Simple and perfect :)
The easiest way I achieved in python3 is this -
import re
p = re.compile(r'^\d{2}.\d{2}')
print(p.findall('12.59, 11.789, 10.6 lords a-leaping'))
output - ['12.59']
There are two separate issues:
If you want to match 0 to 5 digits before the "." so you'll need the first part to say d{0,5} instead of d{1,5}.
Instead of having an optional "." followed by two more characters, you should have the "." if there are characters after it, but no dot if there are no characters after it. With the following, you will only end up with seven digits if the last two come after the "."

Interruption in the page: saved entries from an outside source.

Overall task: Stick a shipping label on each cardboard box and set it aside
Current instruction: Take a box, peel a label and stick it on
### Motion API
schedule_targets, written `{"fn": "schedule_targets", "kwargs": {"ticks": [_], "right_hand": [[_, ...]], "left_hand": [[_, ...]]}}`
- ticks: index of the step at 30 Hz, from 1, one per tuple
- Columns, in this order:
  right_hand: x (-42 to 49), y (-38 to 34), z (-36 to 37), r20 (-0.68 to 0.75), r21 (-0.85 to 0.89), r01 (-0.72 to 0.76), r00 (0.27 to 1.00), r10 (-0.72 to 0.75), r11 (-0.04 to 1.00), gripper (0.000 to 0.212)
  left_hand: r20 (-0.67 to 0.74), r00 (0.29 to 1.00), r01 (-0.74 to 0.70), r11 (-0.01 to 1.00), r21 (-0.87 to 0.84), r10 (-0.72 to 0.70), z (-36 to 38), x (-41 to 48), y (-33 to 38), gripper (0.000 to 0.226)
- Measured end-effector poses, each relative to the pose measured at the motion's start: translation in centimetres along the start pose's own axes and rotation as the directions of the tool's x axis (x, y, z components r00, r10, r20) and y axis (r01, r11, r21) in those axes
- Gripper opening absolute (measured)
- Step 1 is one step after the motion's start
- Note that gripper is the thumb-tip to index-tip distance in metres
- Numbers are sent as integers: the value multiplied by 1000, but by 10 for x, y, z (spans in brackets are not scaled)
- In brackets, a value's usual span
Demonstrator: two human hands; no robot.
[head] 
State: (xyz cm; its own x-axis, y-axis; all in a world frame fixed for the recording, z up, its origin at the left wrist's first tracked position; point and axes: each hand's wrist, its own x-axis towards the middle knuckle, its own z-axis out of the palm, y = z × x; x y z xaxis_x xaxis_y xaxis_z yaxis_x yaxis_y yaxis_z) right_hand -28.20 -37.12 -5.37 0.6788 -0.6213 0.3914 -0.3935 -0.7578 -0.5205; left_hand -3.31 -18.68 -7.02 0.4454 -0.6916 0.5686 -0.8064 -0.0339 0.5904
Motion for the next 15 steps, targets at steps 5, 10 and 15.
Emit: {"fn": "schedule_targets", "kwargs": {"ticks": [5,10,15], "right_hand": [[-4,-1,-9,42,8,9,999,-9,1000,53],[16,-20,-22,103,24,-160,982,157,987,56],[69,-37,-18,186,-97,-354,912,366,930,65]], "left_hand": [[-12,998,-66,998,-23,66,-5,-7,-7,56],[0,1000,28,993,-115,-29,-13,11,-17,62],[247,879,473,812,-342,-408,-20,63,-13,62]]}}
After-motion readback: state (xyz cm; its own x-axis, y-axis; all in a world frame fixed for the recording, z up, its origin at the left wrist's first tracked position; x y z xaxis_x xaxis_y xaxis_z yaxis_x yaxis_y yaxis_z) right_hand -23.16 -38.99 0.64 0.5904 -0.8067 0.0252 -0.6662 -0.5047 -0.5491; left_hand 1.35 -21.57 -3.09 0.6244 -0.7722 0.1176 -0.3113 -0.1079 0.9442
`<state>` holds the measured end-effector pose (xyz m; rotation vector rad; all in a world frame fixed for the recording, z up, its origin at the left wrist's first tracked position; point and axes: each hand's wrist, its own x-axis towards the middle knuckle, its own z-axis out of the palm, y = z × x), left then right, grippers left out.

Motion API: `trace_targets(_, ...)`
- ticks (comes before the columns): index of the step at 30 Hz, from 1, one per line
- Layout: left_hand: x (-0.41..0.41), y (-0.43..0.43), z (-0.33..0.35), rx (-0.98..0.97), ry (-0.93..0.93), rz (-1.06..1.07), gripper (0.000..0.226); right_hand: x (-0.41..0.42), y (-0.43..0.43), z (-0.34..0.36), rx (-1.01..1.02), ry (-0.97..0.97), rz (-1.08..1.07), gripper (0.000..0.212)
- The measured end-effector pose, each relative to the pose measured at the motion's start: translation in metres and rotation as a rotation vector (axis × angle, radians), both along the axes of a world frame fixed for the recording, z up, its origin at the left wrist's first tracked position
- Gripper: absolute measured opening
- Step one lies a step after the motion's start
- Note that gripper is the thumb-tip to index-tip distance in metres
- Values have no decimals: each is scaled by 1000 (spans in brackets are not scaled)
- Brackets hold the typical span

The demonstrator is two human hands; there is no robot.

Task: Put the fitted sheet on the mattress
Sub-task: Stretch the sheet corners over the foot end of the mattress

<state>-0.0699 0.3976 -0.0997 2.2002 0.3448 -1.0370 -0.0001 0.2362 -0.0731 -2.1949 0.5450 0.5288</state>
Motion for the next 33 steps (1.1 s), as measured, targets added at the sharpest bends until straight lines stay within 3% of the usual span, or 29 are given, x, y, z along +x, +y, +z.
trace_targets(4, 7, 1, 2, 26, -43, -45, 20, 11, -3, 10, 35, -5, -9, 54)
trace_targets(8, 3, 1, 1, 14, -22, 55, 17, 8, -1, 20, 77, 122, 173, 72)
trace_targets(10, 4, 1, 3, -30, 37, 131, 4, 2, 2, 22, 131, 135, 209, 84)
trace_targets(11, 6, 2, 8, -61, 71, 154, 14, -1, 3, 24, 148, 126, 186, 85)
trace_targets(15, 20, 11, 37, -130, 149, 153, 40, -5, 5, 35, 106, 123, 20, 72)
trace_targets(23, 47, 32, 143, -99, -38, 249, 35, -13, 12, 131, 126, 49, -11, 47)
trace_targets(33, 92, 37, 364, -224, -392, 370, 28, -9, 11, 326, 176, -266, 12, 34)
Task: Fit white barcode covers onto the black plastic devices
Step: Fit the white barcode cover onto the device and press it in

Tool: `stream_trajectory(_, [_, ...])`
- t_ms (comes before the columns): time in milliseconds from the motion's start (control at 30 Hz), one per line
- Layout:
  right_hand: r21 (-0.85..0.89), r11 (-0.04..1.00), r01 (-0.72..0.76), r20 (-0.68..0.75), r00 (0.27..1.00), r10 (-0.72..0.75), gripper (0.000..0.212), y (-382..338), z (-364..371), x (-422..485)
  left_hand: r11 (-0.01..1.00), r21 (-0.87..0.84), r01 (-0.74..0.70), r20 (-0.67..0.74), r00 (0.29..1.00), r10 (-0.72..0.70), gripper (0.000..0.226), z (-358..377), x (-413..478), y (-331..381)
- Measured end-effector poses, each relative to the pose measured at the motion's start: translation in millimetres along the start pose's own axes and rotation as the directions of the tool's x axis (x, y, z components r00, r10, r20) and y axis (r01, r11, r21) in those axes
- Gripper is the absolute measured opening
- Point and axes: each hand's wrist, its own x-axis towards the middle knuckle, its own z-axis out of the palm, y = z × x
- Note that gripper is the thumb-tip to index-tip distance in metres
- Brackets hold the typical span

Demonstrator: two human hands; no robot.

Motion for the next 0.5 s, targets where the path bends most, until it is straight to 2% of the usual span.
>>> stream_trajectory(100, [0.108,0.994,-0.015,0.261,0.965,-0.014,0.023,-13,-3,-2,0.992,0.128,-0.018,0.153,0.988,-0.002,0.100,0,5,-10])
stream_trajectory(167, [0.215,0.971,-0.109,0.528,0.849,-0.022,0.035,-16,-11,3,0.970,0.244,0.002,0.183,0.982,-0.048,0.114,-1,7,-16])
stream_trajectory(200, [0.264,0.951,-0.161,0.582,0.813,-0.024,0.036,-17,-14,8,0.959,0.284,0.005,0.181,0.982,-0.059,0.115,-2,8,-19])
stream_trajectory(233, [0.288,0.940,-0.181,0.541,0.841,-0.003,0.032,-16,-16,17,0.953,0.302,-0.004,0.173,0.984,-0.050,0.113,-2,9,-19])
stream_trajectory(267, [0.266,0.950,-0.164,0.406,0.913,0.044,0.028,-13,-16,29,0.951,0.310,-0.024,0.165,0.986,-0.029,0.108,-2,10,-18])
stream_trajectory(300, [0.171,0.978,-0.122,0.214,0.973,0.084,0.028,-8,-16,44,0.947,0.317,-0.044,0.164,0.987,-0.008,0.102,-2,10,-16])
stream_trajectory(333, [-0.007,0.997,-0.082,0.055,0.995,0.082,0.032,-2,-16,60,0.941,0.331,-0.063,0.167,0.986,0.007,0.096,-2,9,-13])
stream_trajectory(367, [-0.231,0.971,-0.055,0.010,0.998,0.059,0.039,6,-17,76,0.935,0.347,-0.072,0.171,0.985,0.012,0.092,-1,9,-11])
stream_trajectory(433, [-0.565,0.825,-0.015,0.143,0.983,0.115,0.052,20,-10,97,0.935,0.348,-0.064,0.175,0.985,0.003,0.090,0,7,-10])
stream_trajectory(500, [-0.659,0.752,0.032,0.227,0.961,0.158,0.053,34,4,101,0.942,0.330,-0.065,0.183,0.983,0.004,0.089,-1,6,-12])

^\(d{0,5}\.\d{0,2})|(d{0,5}\.?)$
which means
EITHER
0-5 digits, then a decimal point, then 0-2 more digits
OR
0-5 digits, followed by an optional decimal point
This format will also detect legitimate numbers within that range that you didn't list in your test, such as 12345. and 0.12
Try this:
/^\d{0,5}\.\d{0,2}$/
Related
I want to write a regular expression that must take a valid only the numerical values with 0, 1 or 2 digits after the decimal point.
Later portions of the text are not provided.